Meat
During the pandemic, when I was pregnant, but before I realised I was pregnant, I woke up one morning with a strong craving for chicken. At this point I had been vegetarian for maybe fifteen years. But I could not stop thinking about chicken. I felt ravenous for it; literally, bloodthirsty. By late afternoon I asked Pete to drive me to Marks and Spencer, where I bought one roasted chicken and some bread. When I got back to the house I left the bread in the bag, tore the plastic from the chicken, and ate nearly the entire thing; eating with my hands, standing up in the kitchen. A few days later I woke up feeling too morbidly depressed to get out of bed, with a nausea that floored me. Oh god, I thought. I’m pregnant.
I hated being pregnant. I had such extreme morning sickness that some days just keeping down one glass of water felt an insurmountable task. I was so tired; my brain was so foggy. The only thing I enjoyed was sitting in the bath, listening to Philip Glass and Vivaldi. But one thing that did help me get through my pregnancy, however, was the thought of eventually getting to see my placenta.
I remember looking up placentas sometime in my mid-twenties, being both horrified and compelled by the articulacy of their organness. I kept urging people I knew to look at photos of placentas. Why was nobody talking about this?! This enormous, veined, extra-terrestrial thing, nourishing our unborn children. I knew if ever I was pregnant I would want to keep mine. When in life are you afforded the opportunity to bring home one of your organs, to do with as you wish?
I brought it up with my midwife about midway through my pregnancy. She told me I just needed to make my wishes clear with the midwife delivering my baby, and bring something with me to take it home in. I brought a Tupperware container, something I used to store sandwiches.
I researched all the different things you can do with a placenta. There are of course ways of eating the placenta: you can remove small pieces of it and whizz it up in a smoothie, you can have it freeze dried and put into capsules. Eating the placenta has some (alleged) health benefits, such as reducing postpartum bleeding, improving mood blah blah. I was watching the television show Servant at the time, and there is a peculiarly luscious scene in which the recent father in the show bakes his wife’s placenta into opulent little pastries, for the guests at the baby’s baptism to unwittingly enjoy.
I did not want to eat my placenta. For a while I liked the idea of having a piece of it made into jewellery, but so far this is not a service I have seen. What I really wanted to do with my placenta was to study it. To marvel at it. To be repelled by it.
I had a horrible birth, which I will probably write about in a trauma-dumping Substack at some point, but I got to keep my placenta. I remember Pete holding it up, in the thin plastic paper they wrapped it in, like a cut of steak from the butchers. How it hung indecently over the sides of the Tupperware, ludicrously too big. I felt at that point, as much of a piece of meat as I am likely to ever feel. I was staying overnight in hospital with my baby while Pete was to go home, taking a slab of me with him.
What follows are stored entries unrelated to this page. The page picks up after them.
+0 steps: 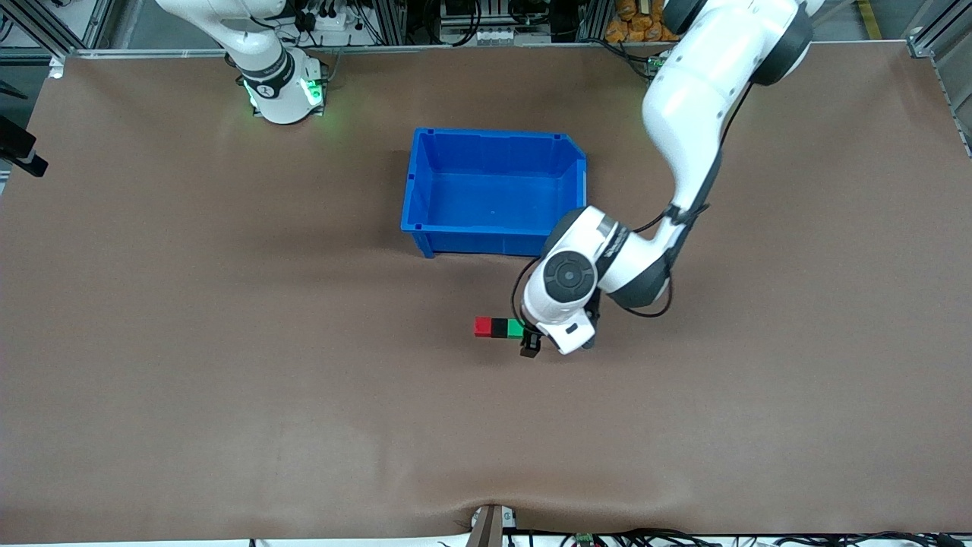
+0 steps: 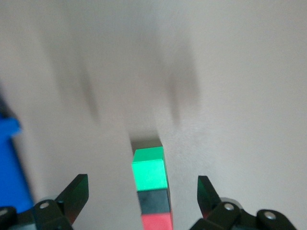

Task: Attach green and red cubes to black cube
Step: 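Open the left gripper and lift it away from the cubes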

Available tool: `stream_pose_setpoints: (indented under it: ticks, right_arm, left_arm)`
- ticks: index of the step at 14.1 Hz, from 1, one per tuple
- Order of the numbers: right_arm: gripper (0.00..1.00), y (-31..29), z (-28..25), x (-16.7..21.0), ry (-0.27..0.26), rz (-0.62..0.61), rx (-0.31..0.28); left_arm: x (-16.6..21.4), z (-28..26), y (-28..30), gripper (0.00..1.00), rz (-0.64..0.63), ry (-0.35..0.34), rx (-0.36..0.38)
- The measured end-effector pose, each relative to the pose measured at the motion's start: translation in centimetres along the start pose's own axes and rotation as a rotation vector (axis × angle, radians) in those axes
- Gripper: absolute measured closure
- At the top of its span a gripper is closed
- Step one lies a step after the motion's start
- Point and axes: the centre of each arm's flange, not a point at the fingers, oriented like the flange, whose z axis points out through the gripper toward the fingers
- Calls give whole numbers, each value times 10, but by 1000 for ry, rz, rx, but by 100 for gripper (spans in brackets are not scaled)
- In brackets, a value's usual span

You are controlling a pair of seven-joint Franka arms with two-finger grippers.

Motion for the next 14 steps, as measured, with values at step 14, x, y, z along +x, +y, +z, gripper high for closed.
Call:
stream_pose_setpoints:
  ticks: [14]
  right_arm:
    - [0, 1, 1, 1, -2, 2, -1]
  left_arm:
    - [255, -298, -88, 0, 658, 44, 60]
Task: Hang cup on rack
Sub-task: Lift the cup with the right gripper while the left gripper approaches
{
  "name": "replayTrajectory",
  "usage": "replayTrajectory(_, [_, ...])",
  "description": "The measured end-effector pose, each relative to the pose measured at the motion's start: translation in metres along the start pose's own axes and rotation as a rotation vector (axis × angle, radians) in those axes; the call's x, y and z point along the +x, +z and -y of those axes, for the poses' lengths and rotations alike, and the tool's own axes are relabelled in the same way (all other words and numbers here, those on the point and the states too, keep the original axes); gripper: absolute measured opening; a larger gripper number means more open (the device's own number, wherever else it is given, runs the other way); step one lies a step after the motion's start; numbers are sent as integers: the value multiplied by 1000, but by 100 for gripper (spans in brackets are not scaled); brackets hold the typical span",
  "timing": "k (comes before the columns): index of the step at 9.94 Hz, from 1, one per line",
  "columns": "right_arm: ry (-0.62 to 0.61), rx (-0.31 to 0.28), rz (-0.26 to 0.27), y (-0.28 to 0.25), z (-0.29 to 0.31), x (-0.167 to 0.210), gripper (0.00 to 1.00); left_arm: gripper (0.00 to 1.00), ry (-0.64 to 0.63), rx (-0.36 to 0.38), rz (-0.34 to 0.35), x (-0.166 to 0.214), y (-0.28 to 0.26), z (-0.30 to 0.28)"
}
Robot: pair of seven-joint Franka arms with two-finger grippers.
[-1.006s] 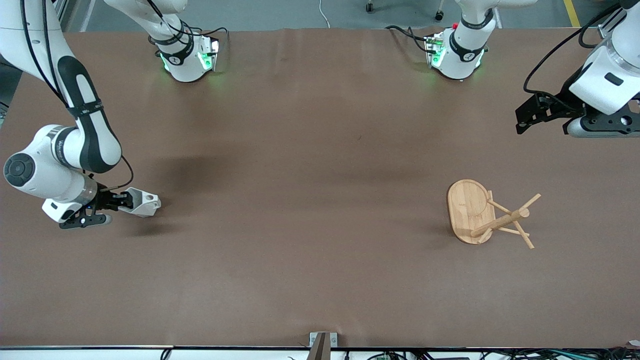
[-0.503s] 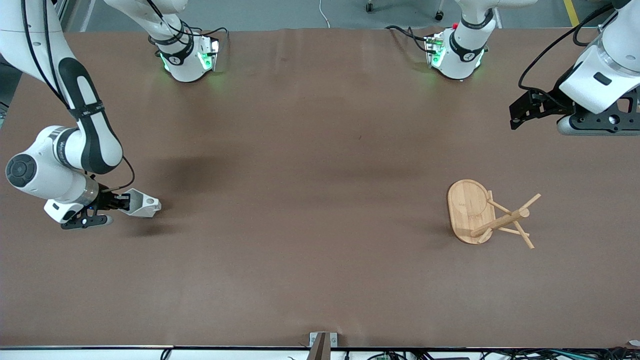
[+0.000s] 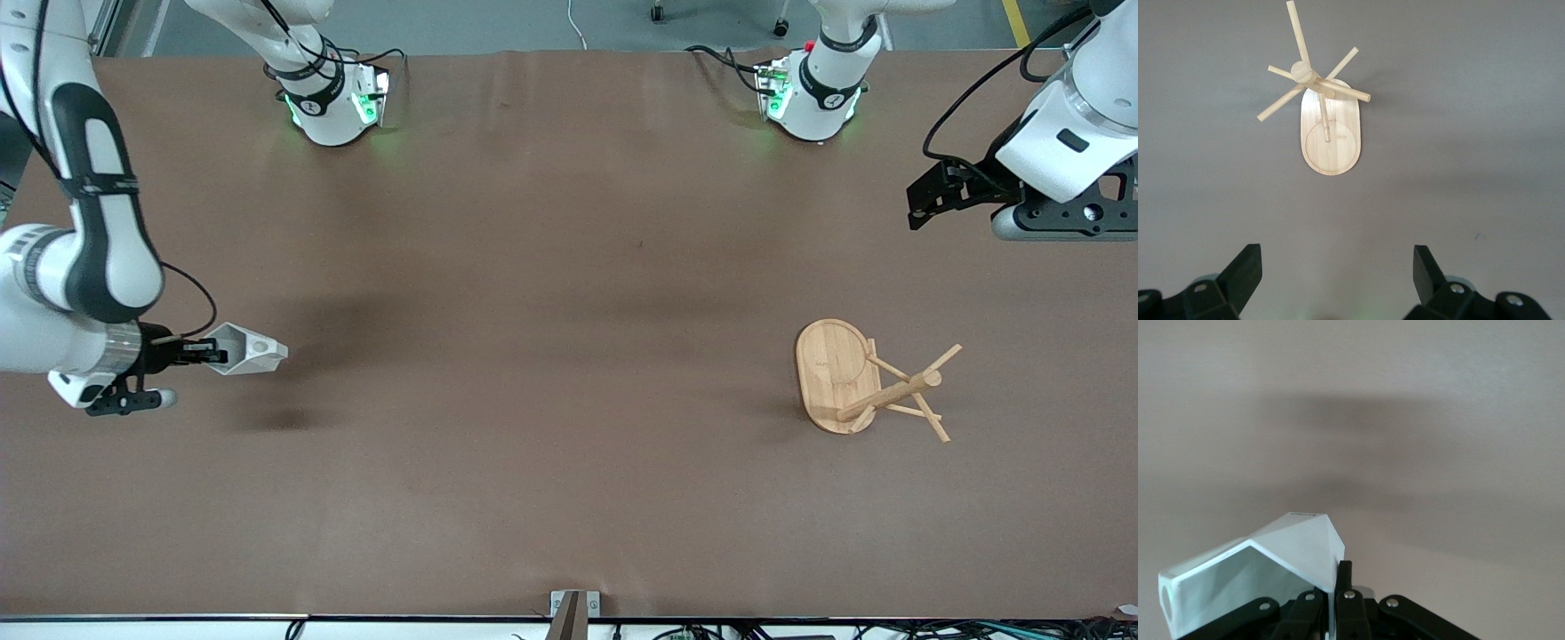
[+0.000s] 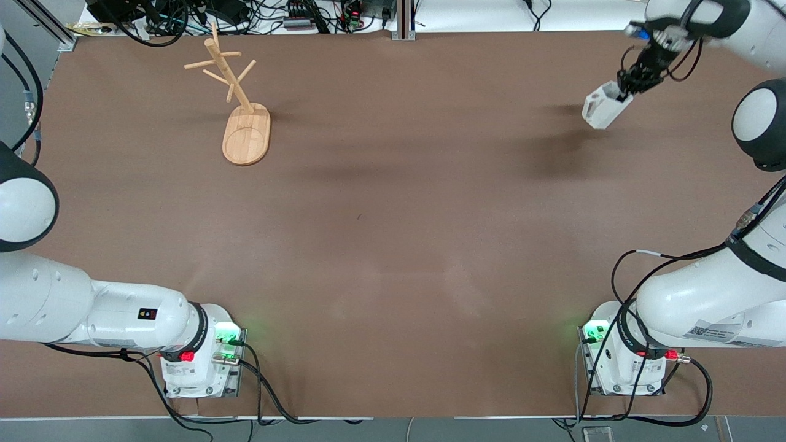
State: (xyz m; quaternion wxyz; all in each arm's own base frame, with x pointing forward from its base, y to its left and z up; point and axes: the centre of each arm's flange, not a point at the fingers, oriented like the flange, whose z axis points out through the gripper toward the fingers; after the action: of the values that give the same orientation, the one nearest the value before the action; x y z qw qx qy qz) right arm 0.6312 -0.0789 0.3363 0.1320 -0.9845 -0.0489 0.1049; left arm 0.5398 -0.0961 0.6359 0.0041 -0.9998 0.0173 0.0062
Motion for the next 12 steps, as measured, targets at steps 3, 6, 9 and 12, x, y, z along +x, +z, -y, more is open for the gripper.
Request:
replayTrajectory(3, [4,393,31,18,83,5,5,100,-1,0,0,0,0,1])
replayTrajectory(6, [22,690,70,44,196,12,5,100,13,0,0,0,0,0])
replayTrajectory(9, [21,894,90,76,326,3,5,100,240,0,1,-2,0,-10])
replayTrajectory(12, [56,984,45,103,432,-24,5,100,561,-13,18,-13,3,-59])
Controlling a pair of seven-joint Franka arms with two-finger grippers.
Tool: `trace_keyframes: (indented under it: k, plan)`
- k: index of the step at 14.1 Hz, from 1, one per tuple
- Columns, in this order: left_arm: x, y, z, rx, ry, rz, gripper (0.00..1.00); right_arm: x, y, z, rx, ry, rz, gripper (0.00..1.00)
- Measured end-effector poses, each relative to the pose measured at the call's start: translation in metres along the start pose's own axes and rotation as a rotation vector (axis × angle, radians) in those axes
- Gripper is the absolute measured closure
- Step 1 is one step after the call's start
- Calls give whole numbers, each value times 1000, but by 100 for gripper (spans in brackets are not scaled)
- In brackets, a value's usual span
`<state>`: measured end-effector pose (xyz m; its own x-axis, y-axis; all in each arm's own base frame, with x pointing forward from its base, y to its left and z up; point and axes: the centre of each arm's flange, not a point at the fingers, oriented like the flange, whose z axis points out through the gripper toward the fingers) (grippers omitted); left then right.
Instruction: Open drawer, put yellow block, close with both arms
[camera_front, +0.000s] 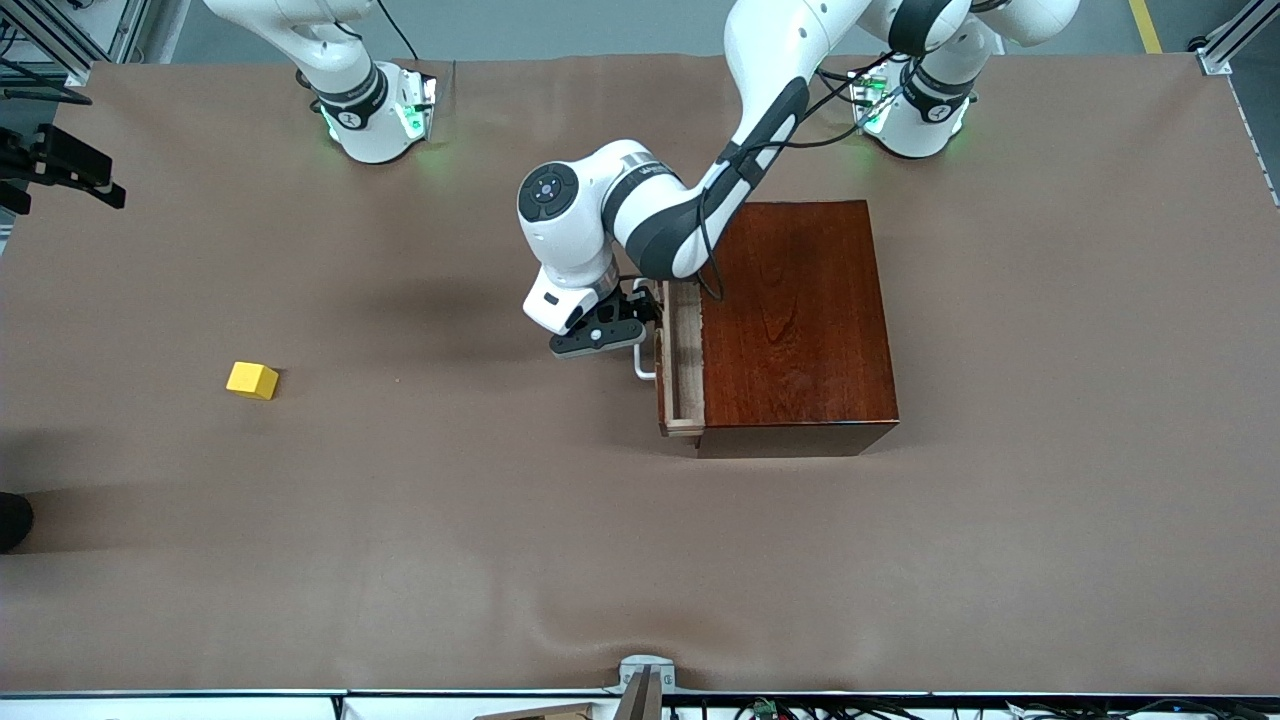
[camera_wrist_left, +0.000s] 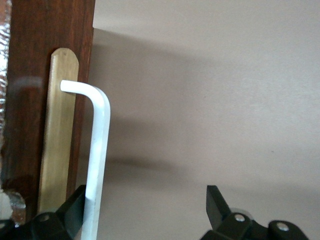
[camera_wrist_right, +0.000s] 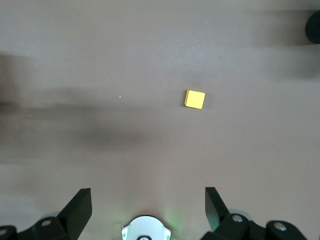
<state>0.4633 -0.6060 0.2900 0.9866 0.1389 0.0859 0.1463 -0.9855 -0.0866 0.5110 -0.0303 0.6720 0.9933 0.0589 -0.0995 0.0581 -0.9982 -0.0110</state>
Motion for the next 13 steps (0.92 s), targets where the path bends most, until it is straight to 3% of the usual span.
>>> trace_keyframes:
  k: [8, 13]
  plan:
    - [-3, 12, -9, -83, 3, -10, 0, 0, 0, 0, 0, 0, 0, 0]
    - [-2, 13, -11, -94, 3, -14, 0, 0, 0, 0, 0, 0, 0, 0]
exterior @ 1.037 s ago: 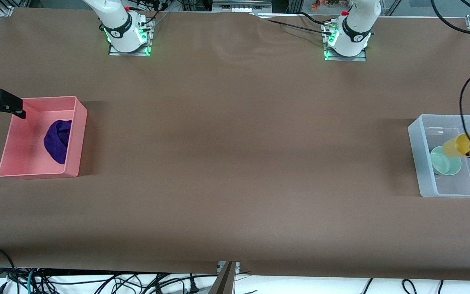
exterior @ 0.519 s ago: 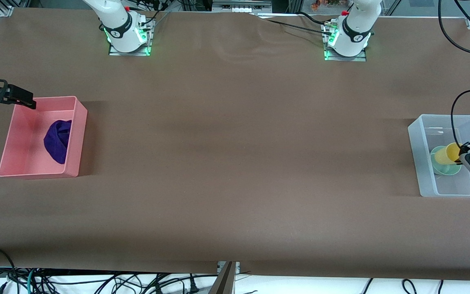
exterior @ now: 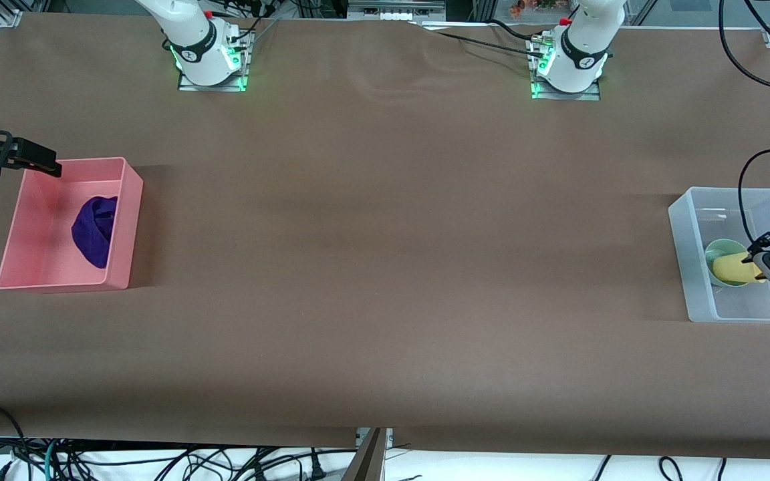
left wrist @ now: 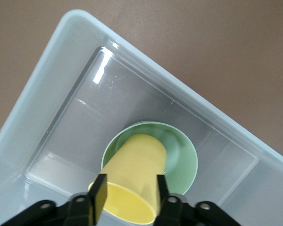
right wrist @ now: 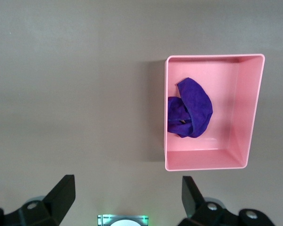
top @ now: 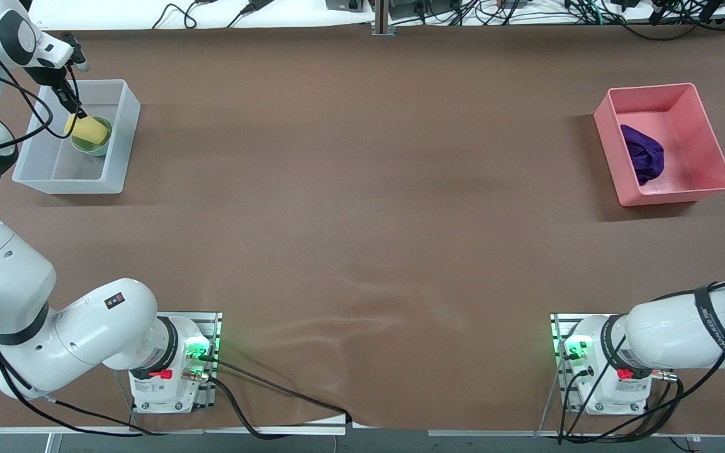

I had to stay in hospital for a couple days, but when I got home the placenta was in the fridge, waiting for me. When I at last had the energy, I handed Pete the baby, took it out, and emptied it into the kitchen sink.
I’m not sure what I was expecting to feel, but whatever it was, I’m not sure I felt it. I just prodded it with my fingers for a bit, felt the weight of it in my hands. After a while Pete told me to throw it away, in the outside bin, which I did.